Depuis presque trente ans, Tom Cruise tient le monde entier en haleine grâce à sa franchise de films d’action Mission: Impossible, le premier signé De Palma datant de 1996. Par conséquent, si dans ce huitième volet, le spectateur lit dans le titre « final », il peut se demander légitimement s’il s’agit bien du dernier chapitre, et si Tom Cruise aura osé mettre fin à l’existence de la poule aux yeux d’or, aka Ethan Hunt, comme les Broccoli ont osé tuer James Bond dans Mourir peut attendre. Nous ne répondrons pas ici à ces questions angoissantes, de peur de divulgâcher ce qui pourrait constituer l’intérêt du film pour le spectateur de tous les jours. Seule nous préoccupe en fait la valeur cinématographique de ce nouvel opus potentiellement conclusif. Présenté en grande pompe au dernier Festival de Cannes, avec Masterclasse de Christopher McQuarrie à la clé, Mission : Impossible – The Final Reckoning tient ses promesses de grand spectacle de divertissement et retrouve par instants la fibre abstraite et inventive des premiers « serials » de Feuillade.

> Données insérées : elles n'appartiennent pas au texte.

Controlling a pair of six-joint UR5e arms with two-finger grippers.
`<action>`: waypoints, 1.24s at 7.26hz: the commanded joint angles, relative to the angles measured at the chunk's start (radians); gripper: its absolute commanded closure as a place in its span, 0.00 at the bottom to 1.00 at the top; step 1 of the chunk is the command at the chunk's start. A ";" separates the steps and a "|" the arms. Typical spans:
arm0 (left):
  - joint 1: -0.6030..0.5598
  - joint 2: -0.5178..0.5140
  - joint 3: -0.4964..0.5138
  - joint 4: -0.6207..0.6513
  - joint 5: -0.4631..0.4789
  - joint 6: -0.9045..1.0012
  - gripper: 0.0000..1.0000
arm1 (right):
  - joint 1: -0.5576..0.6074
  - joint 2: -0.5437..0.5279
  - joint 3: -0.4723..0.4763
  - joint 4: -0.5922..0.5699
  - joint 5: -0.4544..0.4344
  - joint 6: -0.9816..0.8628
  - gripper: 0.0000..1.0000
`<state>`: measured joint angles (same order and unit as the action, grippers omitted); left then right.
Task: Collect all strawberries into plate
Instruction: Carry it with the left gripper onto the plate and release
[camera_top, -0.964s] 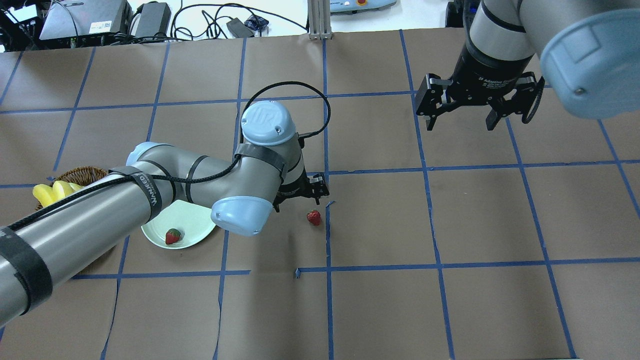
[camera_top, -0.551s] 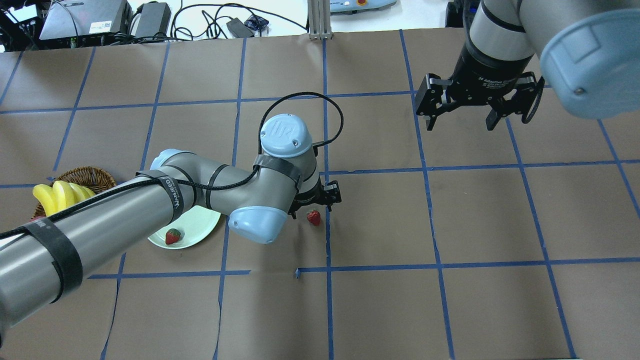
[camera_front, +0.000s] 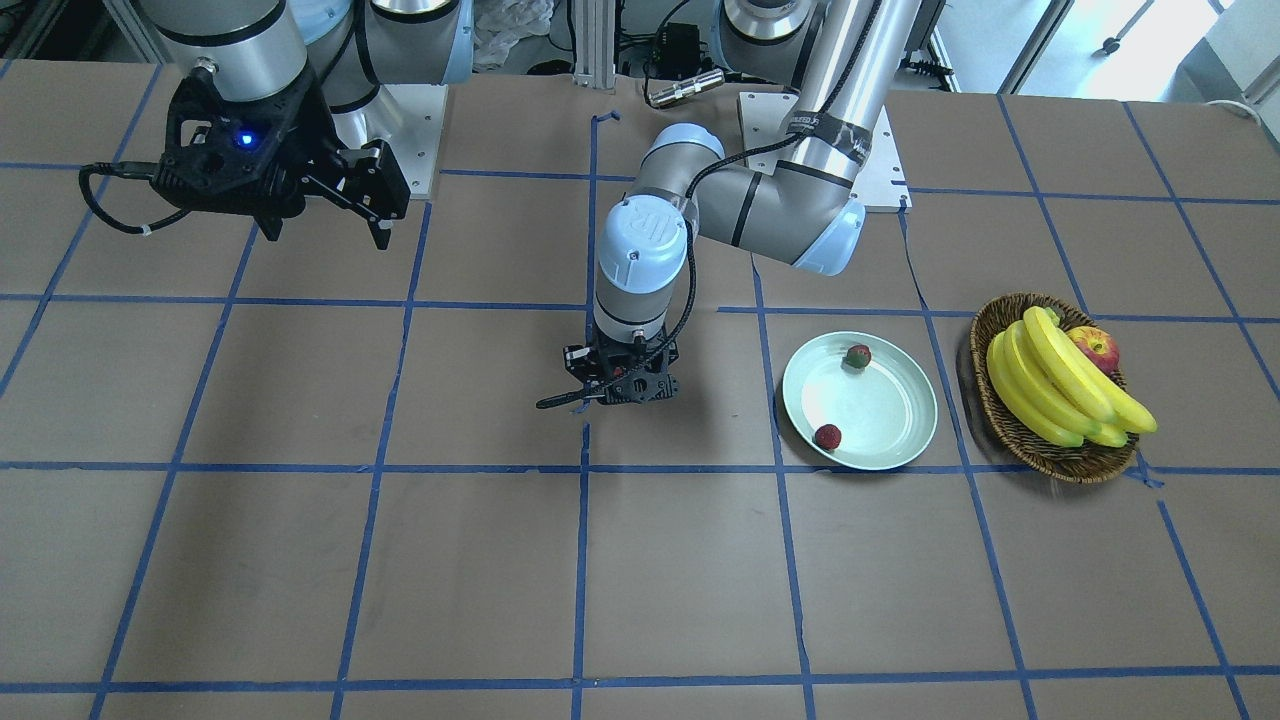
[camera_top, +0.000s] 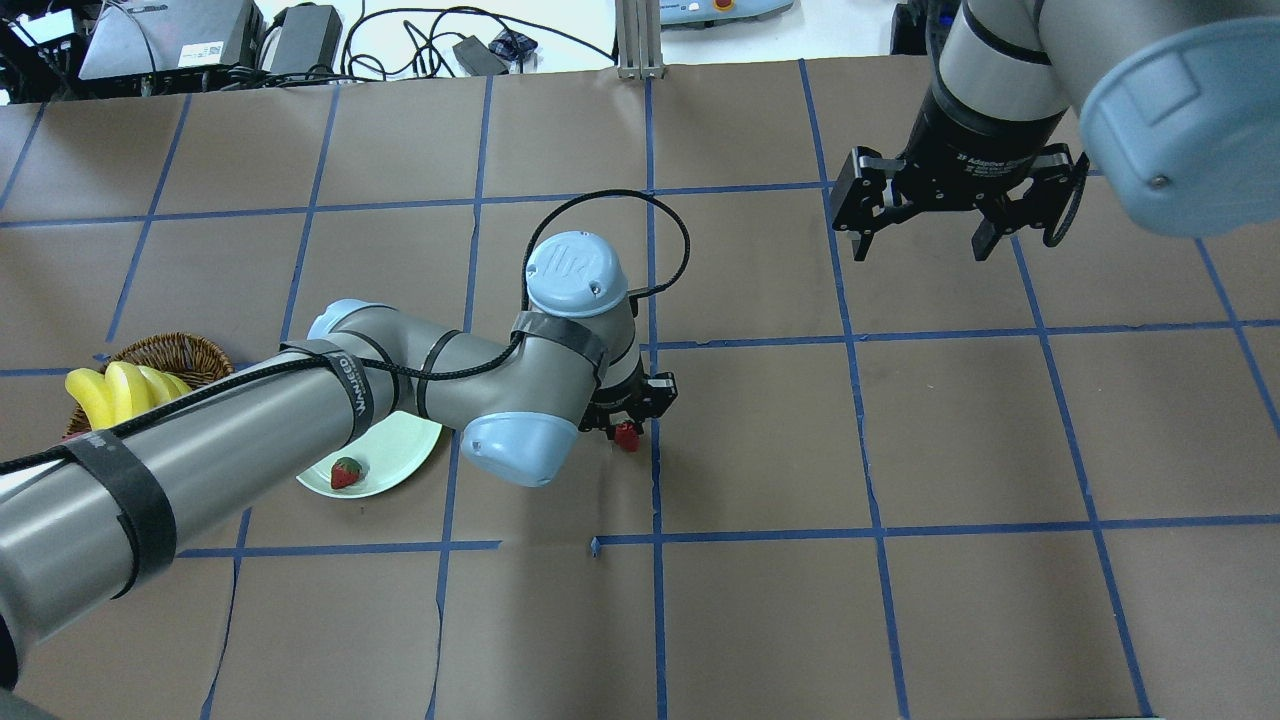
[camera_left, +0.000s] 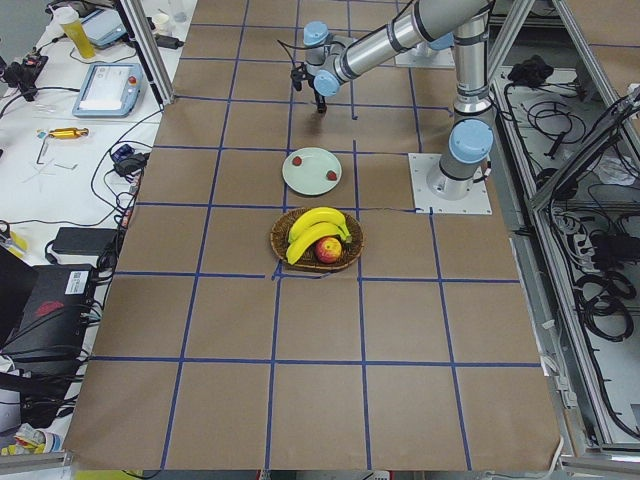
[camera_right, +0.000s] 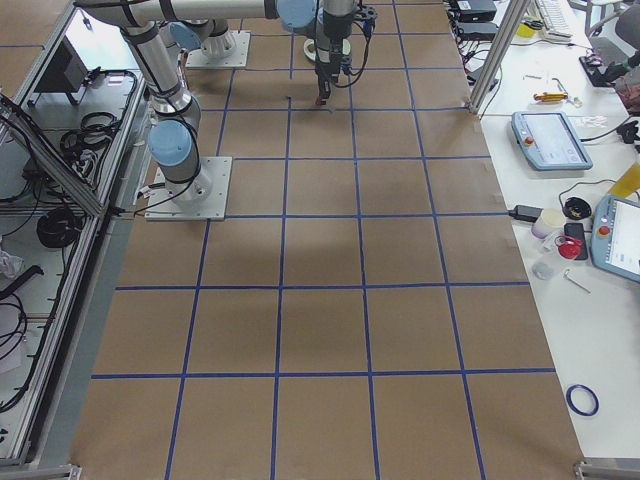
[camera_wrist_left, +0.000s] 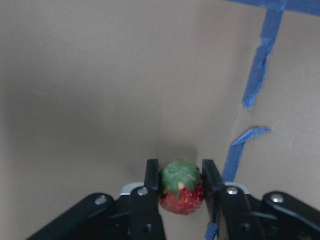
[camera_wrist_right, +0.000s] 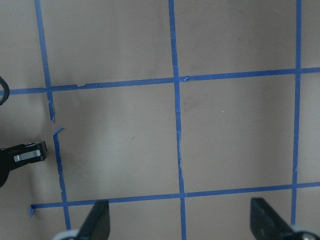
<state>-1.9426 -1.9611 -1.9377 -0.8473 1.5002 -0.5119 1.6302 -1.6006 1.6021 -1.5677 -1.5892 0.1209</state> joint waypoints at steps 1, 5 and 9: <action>0.112 0.050 0.051 -0.133 0.011 0.143 0.84 | -0.001 0.001 -0.001 -0.002 0.000 -0.001 0.00; 0.446 0.149 -0.012 -0.296 0.173 0.634 0.83 | 0.000 0.001 -0.002 -0.002 0.002 -0.001 0.00; 0.450 0.229 0.037 -0.292 0.115 0.590 0.00 | -0.001 0.002 -0.004 -0.011 0.003 -0.001 0.00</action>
<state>-1.4892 -1.7726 -1.9502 -1.1352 1.6404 0.0857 1.6293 -1.5988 1.5993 -1.5757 -1.5867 0.1202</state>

Ethan Hunt, l’agent de la structure secrète Mission Impossible, a réussi à récupérer une clé qui permettrait de contrôler l’Entité, mais il doit pour cela retrouver son code source dans le sous-marin Sébastopol, qui a coulé en 2012 quelque part dans l’Arctique, et le combiner avec une clé USB contenant un programme développé par Luther Stickell, collaborateur de Hunt.

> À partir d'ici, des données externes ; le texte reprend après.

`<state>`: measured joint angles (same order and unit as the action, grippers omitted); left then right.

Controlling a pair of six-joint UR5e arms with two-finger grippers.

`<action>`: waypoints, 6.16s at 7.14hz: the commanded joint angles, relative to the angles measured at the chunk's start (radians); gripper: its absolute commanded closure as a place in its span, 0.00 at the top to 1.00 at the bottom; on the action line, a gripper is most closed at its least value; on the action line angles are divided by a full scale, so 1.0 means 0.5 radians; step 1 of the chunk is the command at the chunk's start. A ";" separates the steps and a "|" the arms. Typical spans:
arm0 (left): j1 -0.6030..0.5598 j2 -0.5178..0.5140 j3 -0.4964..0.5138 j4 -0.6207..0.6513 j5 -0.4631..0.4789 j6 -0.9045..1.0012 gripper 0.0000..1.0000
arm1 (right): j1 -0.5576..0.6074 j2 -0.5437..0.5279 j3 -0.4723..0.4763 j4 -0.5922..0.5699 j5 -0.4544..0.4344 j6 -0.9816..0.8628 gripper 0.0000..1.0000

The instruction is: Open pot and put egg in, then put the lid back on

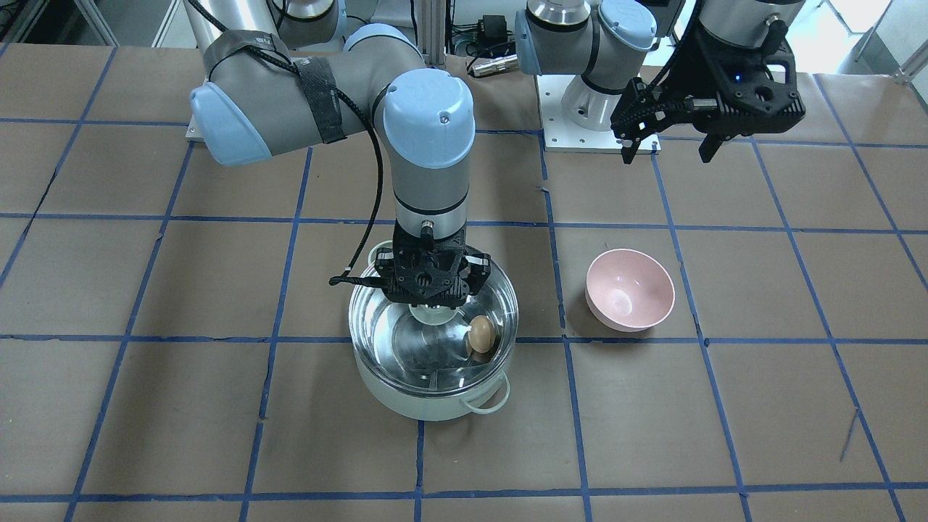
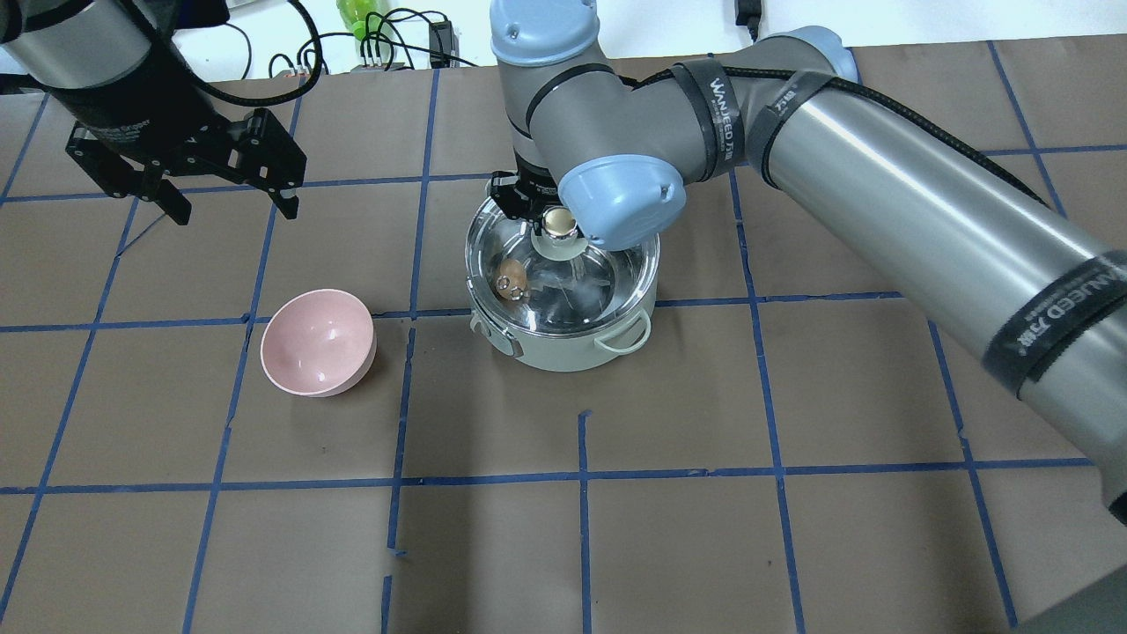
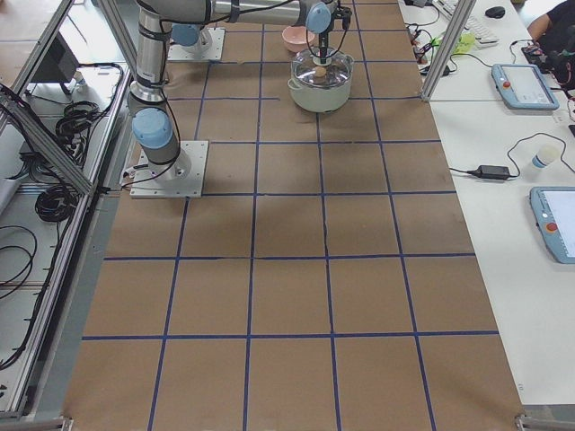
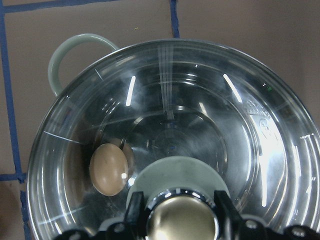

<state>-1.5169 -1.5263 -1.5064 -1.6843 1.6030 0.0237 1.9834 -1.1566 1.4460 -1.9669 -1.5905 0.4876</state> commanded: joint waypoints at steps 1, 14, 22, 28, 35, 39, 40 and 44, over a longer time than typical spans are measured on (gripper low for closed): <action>-0.001 0.000 0.000 0.000 0.000 0.002 1.00 | 0.000 0.000 0.001 -0.009 0.024 -0.006 0.05; -0.001 0.000 0.000 0.000 0.000 -0.001 1.00 | -0.003 0.003 0.059 -0.119 0.021 -0.205 0.11; -0.004 0.000 0.000 0.000 0.000 -0.001 1.00 | -0.168 -0.322 0.078 0.169 -0.001 -0.205 1.00; -0.007 0.000 0.000 0.000 0.000 -0.001 1.00 | -0.733 -0.749 0.078 0.725 0.033 -0.687 1.00; -0.010 0.003 -0.028 0.000 -0.003 -0.001 1.00 | -0.712 -0.752 0.087 0.722 0.039 -0.687 1.00; -0.010 0.003 -0.028 0.000 -0.003 -0.001 1.00 | -0.706 -0.749 0.090 0.722 0.039 -0.687 1.00; -0.010 0.003 -0.028 0.000 -0.003 -0.001 1.00 | -0.706 -0.749 0.090 0.719 0.039 -0.687 1.00; -0.010 0.003 -0.028 0.000 -0.003 -0.001 1.00 | -0.681 -0.721 0.102 0.691 0.042 -0.687 1.00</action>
<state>-1.5217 -1.5248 -1.5202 -1.6843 1.6015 0.0230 1.6406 -1.5188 1.4949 -1.6185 -1.5694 0.1442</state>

Mission : Impossible – The Final Reckoning tient ses promesses de grand spectacle de divertissement et retrouve par instants la fibre abstraite et inventive des premiers « serials » de Feuillade.
Le précédent volet avait le tort de s’intituler Première partie, mention qui a été retirée depuis, et n’a pas atteint, c’est relatif, le succès mondial visé par Tom Cruise et Christopher McQuarrie. Il avait surtout un grand avantage : le fait assez innovant à l’époque de présenter l’Intelligence Artificielle comme le grand ennemi, un peu avant que le sujet n’envahisse tous les médias de la planète et ne se retrouve sur toutes les lèvres. Il présentait quelques défauts rédhibitoires : un méchant caricatural et inintéressant au possible, un dénomme Gabriel, dont les motivations resteront obscures, et surtout la disparition d’un des personnages les plus attachants de la franchise, Ilsa Faust, interprété par la magnifique Rebecca Ferguson, sorte d’équivalent d’Ethan Hunt au féminin, aussi intelligente en stratégie que brillante au combat. Certes sa disparition fut l’occasion d’un épisode absolument déchirant mais elle manque indubitablement à la franchise, au point que l’on peut se demander si cette éviction du personnage était en définitive une bonne décision.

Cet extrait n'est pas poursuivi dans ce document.